Look at security as a stakeholder

Part of the problem for CIOs and CISOs is that security is reactive in nature—both to threats and to organizational moves, adds, and changes, said Jeff Pollard, vice president and principal analyst at Forrester. Security should follow the direction of the organization, not the other way around.

That's why he advises his clients to look at it from a stakeholder perspective. There are three: the organization and its shareholders or owners, employees, and partners.

"Those are the inputs to your security strategy," he said. "Because those are the things that you are charged with protecting, that's where your responsibility exists." A CISO can't decide to "suddenly go on a spree of protecting nonfungible tokens and stuff like that if your company is not adopting them."
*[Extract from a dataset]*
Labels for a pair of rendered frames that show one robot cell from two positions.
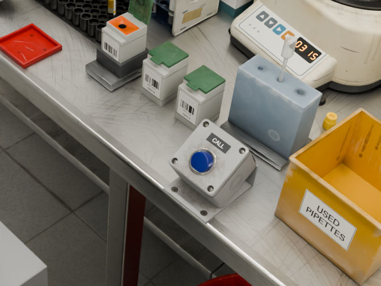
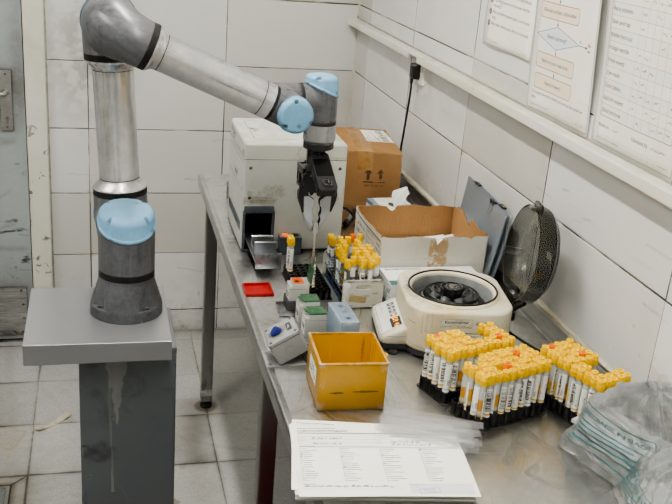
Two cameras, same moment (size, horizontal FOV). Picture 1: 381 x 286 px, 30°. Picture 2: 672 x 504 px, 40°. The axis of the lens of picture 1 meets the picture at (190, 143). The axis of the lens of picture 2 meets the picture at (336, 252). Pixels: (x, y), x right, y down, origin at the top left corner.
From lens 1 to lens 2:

Once you understand the risks of each group, what you need to protect, and the degree to which security can take priority over things such as ease-of-use or access, then the CISO can begin to select the right tools for the job. But the approach to making these decisions should always be top-down, not bottom-up.

Don't overemphasize risk

Forrester's Pollard also believes that looking at cybersecurity solely through the lens of risk is an all-too-common but mistaken approach. Risk is a consideration, but it is often influenced by factors outside of the CISO's control, including regulatory changes or business decisions. Also, some industries have a higher tolerance for risk than others.

If a valuable asset is viewed solely through the lens of risk, then protecting that asset should be a high priority. This is common sense. But, if the costs of protecting that asset are too high compared to its relative value on, say, the dark web, then that tradeoff may not be worth it to the business. "I tell a lot of security leaders that overemphasizing risk is going to get them fired," Pollard said.

In other words, risk is relative, said Micro Focus' Liolis.

"Doing an impact analysis will tell you why you are protecting the organization," he said. "Because if I'm going to lose $3.5 million or I'm going to lose this or I'm going to lose that … that is going to define your risk appetite to a very large degree."